What is expected - Omit the images. Copy each entry word for word.

Data section -

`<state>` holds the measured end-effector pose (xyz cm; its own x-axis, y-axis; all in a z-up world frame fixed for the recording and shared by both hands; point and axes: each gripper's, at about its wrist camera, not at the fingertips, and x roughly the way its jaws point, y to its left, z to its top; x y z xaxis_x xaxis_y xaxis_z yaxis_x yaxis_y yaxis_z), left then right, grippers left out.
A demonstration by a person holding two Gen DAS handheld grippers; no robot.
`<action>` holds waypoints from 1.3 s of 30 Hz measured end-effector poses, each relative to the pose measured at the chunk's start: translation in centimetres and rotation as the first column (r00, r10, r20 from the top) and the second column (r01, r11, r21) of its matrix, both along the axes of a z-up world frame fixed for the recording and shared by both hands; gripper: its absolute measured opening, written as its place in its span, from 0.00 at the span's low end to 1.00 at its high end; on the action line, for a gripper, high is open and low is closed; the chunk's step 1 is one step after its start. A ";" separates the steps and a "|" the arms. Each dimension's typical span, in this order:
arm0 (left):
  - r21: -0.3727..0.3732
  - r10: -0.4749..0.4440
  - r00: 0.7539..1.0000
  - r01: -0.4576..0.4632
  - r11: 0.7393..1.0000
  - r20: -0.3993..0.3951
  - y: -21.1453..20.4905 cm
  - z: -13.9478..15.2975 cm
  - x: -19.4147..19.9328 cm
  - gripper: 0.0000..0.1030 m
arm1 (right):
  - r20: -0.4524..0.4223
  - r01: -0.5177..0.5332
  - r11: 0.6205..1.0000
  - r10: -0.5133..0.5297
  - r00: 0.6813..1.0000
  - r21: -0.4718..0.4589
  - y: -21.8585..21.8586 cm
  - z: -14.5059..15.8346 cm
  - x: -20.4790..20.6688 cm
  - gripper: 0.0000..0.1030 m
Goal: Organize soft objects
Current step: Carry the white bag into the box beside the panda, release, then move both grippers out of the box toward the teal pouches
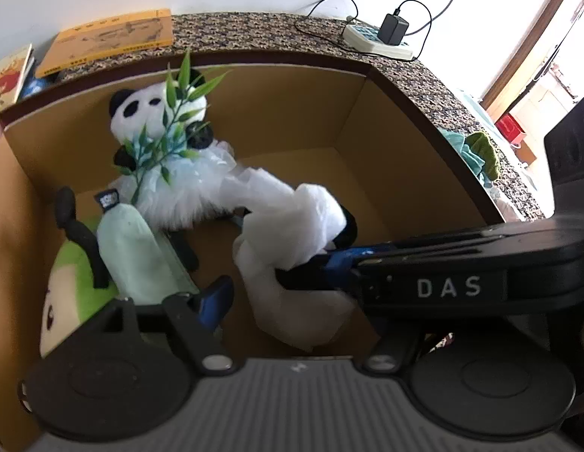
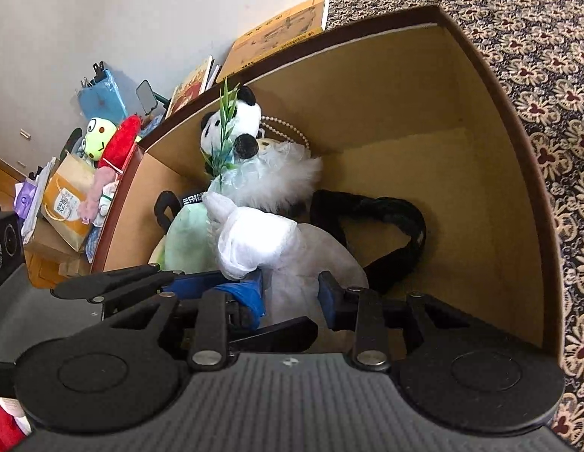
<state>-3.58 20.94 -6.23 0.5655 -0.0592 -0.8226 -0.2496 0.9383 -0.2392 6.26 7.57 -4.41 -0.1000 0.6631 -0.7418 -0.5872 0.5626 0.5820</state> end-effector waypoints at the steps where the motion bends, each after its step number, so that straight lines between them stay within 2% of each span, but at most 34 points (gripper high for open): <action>1: 0.011 0.007 1.000 -0.007 1.000 -0.001 -0.1 0.1 0.0 0.70 | 0.004 -0.001 1.000 0.001 1.000 0.005 -0.1 0.2 0.0 0.16; 5: 0.023 0.020 1.000 -0.020 1.000 -0.006 -0.1 0.2 -0.1 0.71 | 0.000 -0.009 0.999 0.009 1.000 0.038 -0.6 0.6 0.2 0.16; 10: 0.036 0.031 0.999 -0.031 0.999 -0.011 -0.3 0.3 0.0 0.72 | 0.037 0.018 0.998 -0.021 0.999 0.067 -1.0 1.3 0.4 0.16; 21: 0.096 0.053 0.998 -0.050 0.994 -0.028 -0.9 1.0 -0.4 0.72 | 0.044 0.034 0.997 -0.037 0.998 0.067 -1.5 1.4 0.1 0.16; 27: 0.083 0.052 0.999 -0.053 0.995 0.010 -1.1 2.3 -1.6 0.72 | 0.062 0.078 0.990 -0.085 0.994 0.119 -2.9 2.4 -0.2 0.16; 33: 0.124 0.040 0.997 -0.049 0.991 0.069 -2.1 4.3 -2.6 0.72 | 0.035 0.146 0.957 -0.160 0.987 0.249 -5.9 3.7 -0.5 0.17; 39: 0.087 -0.001 0.989 -0.013 0.996 0.149 -3.0 6.8 -1.5 0.72 | 0.017 0.250 0.901 -0.273 0.962 0.354 -10.2 5.2 -0.6 0.17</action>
<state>-5.10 17.93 0.56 0.6822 0.0133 -0.7311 -0.2232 0.9559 -0.1909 5.63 -2.65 0.74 0.1529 0.8744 -0.4605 -0.4898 0.4718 0.7332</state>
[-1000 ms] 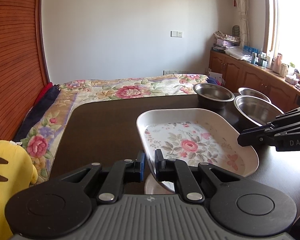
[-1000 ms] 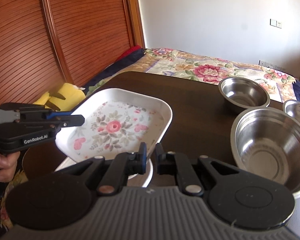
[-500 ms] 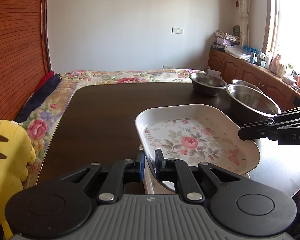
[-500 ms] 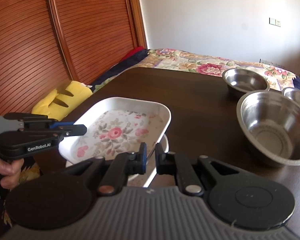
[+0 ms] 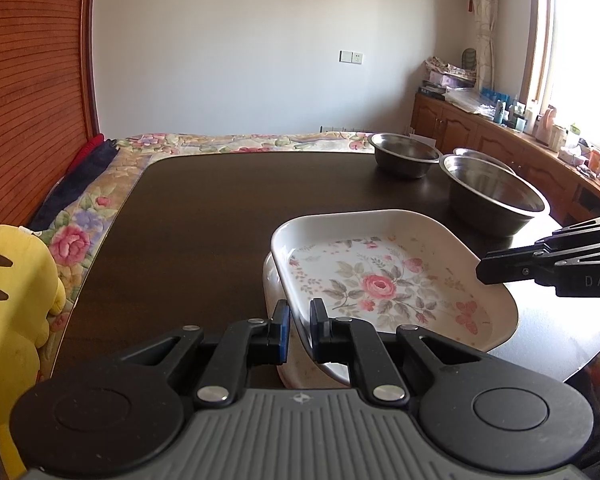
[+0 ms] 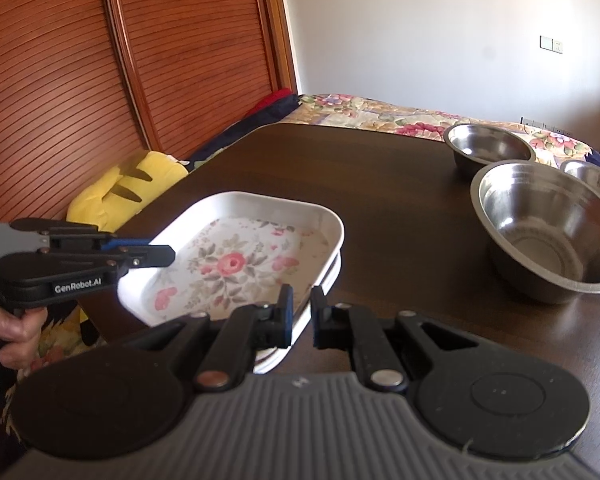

Solution -
`<state>` holds the measured end-effector pose (xyz cm; its own x-axis, y-axis; all in a z-up world frame fixed for the recording and shared by both hands; point and axes: each gripper's, at about its wrist camera, not at the fingertips, and x roughly the way its jaws point, y to its left, z to its top; x y z xaxis_x xaxis_y xaxis_z yaxis_x yaxis_y yaxis_z), left then right, grippers left out.
A demonstration by a person holding two Gen DAS handheld grippers; no robot.
`<action>` holds waypoints from 1.3 s of 30 Hz measured end-effector poses, each relative to the pose measured at the chunk's start: translation in centimetres and rotation as the first column (r00, r10, r20 from the top) and the second column (r01, r11, r21) of its matrix, both along the axes of a z-up world frame fixed for the recording and shared by both hands; gripper: its absolute measured opening, written as its place in its span, from 0.00 at the span's low end to 1.00 at its high end; on the action line, for a gripper, high is open and low is closed; the chunk's step 1 is one step after its start. A ";" separates the steps and a "|" the arms. Each dimension's typical span, in this order:
arm0 (left):
  - r21: -0.3727..0.3732
  - r10: -0.4749..0.4440
  - r00: 0.7539..1.0000
  - r01: -0.4576..0.4632
  - r11: 0.7393..1.0000
  - r20: -0.3993..0.3951
  - y: -21.1453..20.4905 cm
  - z: -13.9478..15.2975 cm
  - x: -19.4147..19.9328 cm
  - gripper: 0.0000..0.1030 m
arm1 (right):
  - r20: -0.4524..0.4223
  - r01: -0.5177..0.5332
  - r11: 0.6205..1.0000
  - r10: -0.5133..0.5297
  - r00: 0.6813..1.0000
  - r21: -0.4718..0.4589
  - y: -21.8585..21.8586 cm
  - z: -14.5059..15.8346 cm
  - x: -20.4790..20.6688 cm
  - gripper: 0.0000..0.1030 m
Goal: Organize soft objects
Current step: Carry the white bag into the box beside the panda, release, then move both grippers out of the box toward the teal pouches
<state>-3.58 20.94 -6.23 0.5655 -0.0592 -0.8226 -0.2496 0.9383 -0.2392 6.26 7.57 -4.41 -0.1000 0.6631 -0.7418 -0.5872 0.5626 0.5820</state> end-effector waypoints at the steps where the motion bends, each after its step number, so that straight lines between them stay within 2% of each span, but at most 34 points (gripper high for open): <action>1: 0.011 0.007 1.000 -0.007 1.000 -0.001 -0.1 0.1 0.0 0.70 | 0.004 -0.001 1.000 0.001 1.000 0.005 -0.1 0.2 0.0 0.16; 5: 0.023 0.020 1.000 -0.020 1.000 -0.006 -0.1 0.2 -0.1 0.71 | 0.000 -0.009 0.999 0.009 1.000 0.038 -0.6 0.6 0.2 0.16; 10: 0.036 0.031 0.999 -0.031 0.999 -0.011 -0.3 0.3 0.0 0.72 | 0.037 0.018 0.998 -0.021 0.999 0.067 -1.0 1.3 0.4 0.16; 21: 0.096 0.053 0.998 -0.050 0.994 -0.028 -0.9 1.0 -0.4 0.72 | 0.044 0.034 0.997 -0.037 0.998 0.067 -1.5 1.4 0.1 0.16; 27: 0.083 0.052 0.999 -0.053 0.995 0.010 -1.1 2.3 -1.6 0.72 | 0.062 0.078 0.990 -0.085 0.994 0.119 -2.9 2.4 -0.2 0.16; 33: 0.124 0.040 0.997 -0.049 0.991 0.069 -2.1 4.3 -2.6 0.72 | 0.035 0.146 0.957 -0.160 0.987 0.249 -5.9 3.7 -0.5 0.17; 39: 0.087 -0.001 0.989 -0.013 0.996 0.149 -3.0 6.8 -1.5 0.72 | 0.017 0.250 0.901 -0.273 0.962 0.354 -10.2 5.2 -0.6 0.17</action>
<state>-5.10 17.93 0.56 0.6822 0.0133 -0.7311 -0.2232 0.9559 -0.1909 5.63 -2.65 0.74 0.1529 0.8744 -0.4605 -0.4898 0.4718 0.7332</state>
[-1000 ms] 
[-1000 ms] 
[-500 ms] 
[-500 ms] 
[+0 ms] 
[+0 ms] 

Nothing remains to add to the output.